There wasn't any need to contact the Dorchester Crime Unit at District C-11 HQ, but while we were away last week a thief broke into a certain Savin Hill apartment. Losses were negligible, maybe sixty cents, but the circumstances are confounding enough for commentary.


Though a large Vietnamese contingent has settled in this section of Dorchester, the neighborhood has deep Irish-American roots. The local restaurants and the smells wafting out of neighborhood kitchens confirms this. The cuisine tends to shy away from sharp flavors. Spice racks are typically stocked with iodized salt and factory-ground black pepper. Maureen Shea once told me that freshly ground pepper is too spicy and she never understood how people could eat it. "It's something fancy they do in the Back Bay and that's why I never eat out there," she said. Aside from these two staples, there is usually also a jar of caraway seeds to knock the winds out of boiled cabbage. Garlic? That's something the Eye-talians in the North End and Eastie eat, but not real Dorchesterites.


Before we went on vacation last week, we dutifully ate all the leftovers, leaving the cupboard bare until our return. One thing that was left, however, were two heads of garlic that rested in a dish on the counter. These heads of garlic were the target of the thievery that took place in our absence.


Despite the long-established, cartoon paradigm, mice don't really crave cheese. In fact, if you are setting traps, most people recommend using peanut butter as bait, though I've often heard gum drops are equally effective. To my knowledge, no one has ever recommended putting a garlic clove in a mousetrap, but it seems that one mouse has developed a taste for this cornerstone of Mediterranean cooking. Over the course of eight days a mouse devoured two heads of garlic leaving only the empty, papery skins.


How do we know it was a mouse and not some other intruder? I don't need to be a part-time private eye to crack this case and finger the perp. There were garlicky mouse droppings all around the scene of the crime. The problem is, this has to be an out-of-town job.
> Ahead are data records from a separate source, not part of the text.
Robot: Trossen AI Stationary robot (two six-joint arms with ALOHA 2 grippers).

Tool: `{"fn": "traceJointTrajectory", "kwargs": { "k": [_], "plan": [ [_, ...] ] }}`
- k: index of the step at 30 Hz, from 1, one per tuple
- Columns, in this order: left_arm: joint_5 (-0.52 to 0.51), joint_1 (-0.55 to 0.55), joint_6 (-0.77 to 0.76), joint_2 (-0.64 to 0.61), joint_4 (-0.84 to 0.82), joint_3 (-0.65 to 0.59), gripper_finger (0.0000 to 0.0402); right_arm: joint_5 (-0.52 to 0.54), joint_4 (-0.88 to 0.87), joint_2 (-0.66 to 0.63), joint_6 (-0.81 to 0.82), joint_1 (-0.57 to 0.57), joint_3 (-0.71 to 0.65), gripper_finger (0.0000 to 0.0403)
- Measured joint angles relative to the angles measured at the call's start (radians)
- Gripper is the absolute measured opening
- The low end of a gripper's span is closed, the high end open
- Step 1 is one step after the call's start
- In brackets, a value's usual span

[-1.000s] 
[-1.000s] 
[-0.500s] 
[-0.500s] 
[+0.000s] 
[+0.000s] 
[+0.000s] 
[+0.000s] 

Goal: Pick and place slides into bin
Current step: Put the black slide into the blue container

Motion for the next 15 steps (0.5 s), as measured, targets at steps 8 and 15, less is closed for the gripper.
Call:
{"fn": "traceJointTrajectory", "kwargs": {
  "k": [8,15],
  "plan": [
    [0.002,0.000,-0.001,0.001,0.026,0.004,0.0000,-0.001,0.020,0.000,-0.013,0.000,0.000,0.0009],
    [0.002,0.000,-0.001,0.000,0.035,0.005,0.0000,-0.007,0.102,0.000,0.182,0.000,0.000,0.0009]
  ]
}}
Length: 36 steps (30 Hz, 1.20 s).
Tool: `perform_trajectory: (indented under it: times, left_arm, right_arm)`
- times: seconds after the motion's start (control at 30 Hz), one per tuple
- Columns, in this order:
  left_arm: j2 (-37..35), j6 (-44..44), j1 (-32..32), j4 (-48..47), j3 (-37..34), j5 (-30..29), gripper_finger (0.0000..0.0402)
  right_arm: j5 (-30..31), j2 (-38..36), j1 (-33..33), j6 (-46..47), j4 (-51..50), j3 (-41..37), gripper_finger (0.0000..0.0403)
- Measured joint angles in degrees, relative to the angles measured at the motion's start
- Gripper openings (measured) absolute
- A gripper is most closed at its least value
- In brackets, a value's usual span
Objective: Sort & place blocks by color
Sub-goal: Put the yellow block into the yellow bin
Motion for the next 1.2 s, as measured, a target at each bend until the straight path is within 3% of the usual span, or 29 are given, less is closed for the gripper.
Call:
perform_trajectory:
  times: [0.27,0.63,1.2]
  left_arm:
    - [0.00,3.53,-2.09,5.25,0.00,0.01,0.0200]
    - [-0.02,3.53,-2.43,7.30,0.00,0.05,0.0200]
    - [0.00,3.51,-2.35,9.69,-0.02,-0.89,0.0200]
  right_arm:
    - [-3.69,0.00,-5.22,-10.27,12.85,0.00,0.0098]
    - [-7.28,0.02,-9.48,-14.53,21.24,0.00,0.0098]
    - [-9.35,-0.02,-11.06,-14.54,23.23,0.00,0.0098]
What self-respecting Dot mouse would develop a taste for garlic? The answer is that it's not possible. Two theories:

1. Knowing we would be out of town, a certain mus musculus hopped the Blue Line out of Orient Heights and after several transfers on the MBTA, made his way to JFK/UMASS station for a garlic binge. He or she was sloppy about leaving evidence but hotfooted it back to home base before we returned to catch him red-handed with full cheeks.

2. A North End rodent tired of Haymarket scraps hopped the Orange Line and transferred to the Red at Downtown Crossing.
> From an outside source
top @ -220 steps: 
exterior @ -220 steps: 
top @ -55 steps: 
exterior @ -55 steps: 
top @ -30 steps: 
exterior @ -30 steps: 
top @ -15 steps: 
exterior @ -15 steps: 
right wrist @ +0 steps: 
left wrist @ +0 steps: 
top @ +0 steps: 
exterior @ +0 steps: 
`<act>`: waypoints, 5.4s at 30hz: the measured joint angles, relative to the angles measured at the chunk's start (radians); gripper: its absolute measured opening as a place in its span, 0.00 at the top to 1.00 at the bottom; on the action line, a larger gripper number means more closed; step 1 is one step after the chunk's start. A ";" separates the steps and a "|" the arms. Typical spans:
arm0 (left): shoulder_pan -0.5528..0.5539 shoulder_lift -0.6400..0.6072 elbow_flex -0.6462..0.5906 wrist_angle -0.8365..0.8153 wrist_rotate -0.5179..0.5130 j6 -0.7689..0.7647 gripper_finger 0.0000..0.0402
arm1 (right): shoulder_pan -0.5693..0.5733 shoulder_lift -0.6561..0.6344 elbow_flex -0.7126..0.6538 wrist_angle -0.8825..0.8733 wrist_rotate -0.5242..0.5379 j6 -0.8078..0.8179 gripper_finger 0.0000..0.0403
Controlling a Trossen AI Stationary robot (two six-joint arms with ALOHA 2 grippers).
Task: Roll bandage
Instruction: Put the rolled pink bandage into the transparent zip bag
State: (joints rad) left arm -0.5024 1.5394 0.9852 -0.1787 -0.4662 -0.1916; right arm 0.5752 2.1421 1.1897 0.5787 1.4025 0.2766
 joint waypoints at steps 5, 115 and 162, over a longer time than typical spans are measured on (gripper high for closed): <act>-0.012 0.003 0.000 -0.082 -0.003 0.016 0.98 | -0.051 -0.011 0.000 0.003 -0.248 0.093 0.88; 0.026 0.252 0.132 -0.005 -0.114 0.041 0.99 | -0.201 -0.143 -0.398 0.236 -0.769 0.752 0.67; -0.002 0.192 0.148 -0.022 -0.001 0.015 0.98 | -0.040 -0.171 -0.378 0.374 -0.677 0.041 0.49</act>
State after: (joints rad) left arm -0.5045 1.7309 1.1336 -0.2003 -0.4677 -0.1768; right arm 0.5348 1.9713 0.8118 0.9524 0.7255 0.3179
The only other alternative, Dot-on-Dot crime, is unthinkable. Needing some garlic for the first home-cooked meal in a week, I resigned myself, as a victim, to stop by the Shaw's at Harbor Point to restock my garlic supply. A regretful end to a perfect vacation, but, really, I needed to do some grocery shopping anyway.

1 comment:

Randy said...

Maybe you brought the mouse back from Ridgefield. Lots of Eye-talins there.